Pick up at the line with "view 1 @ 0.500". Write it out exactly, along with each later line through the end of the data, and nothing more.

* [Dataset content]:
══════════

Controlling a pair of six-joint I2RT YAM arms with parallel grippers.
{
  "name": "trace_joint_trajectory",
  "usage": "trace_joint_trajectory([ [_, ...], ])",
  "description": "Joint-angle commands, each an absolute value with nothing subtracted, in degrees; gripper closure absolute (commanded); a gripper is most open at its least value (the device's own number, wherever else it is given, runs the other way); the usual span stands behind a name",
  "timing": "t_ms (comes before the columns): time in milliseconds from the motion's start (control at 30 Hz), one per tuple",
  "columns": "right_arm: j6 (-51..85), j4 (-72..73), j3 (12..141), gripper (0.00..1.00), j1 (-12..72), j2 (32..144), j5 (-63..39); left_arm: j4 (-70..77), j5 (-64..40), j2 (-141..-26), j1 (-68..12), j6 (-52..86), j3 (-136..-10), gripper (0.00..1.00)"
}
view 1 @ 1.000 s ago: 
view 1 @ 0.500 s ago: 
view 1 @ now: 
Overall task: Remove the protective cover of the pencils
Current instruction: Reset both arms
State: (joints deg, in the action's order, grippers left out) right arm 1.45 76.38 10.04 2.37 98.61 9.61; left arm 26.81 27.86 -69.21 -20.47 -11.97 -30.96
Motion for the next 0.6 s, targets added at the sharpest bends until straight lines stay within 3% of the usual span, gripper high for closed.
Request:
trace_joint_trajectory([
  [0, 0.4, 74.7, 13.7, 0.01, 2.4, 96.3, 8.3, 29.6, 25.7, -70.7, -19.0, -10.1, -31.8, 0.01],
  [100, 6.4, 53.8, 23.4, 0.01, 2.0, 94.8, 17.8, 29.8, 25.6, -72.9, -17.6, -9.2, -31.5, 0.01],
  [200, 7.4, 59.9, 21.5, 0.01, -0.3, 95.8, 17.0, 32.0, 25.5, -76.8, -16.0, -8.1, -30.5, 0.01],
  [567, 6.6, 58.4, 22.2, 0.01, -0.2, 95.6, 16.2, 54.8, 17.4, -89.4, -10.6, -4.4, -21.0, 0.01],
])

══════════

* [Answer for the task]:
view 1 @ 0.500 s ago: 
view 1 @ now: 
Overall task: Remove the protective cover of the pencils
Current instruction: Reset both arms
State: (joints deg, in the action's order, grippers left out) right arm 1.45 76.38 10.04 2.37 98.61 9.61; left arm 26.81 27.86 -69.21 -20.47 -11.97 -30.96
Motion for the next 0.6 s, targets added at the sharpest bends until straight lines stay within 3% of the usual span, gripper high for closed.
Request:
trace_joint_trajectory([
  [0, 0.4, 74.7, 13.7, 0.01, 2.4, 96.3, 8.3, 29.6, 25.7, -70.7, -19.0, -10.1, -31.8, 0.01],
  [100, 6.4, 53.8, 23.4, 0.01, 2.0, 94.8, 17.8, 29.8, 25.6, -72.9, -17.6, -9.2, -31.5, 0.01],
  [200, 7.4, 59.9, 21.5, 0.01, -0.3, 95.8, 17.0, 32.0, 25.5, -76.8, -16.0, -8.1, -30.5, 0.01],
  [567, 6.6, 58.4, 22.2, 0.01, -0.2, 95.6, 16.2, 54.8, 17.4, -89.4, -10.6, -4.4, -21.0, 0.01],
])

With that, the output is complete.